• _Exercise requirements_:
Select the lines below containing the word "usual".

*** Data segment Section Begins ***

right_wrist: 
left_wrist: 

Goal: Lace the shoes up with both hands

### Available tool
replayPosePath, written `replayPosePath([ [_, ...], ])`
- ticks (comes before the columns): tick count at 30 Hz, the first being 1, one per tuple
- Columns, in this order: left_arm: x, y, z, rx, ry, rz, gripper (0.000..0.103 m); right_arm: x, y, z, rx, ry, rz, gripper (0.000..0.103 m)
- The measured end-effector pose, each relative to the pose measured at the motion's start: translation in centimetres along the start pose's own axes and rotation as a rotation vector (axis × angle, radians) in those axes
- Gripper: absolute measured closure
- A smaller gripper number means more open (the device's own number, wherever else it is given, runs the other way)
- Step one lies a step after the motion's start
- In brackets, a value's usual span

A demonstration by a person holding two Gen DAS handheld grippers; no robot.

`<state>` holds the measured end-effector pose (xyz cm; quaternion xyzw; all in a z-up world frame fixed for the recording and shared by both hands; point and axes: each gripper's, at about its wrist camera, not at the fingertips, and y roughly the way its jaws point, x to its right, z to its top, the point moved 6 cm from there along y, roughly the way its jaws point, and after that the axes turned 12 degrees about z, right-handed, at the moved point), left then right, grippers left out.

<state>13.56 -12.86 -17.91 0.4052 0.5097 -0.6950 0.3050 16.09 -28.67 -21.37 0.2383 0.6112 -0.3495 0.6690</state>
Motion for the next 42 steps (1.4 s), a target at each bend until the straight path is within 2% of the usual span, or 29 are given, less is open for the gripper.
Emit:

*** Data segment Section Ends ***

• _Answer area_:
- In brackets, a value's usual span
Motion for the next 42 steps (1.4 s), a target at each bend until the straight path is within 2% of the usual span, or 29 are given, less is open for the gripper.

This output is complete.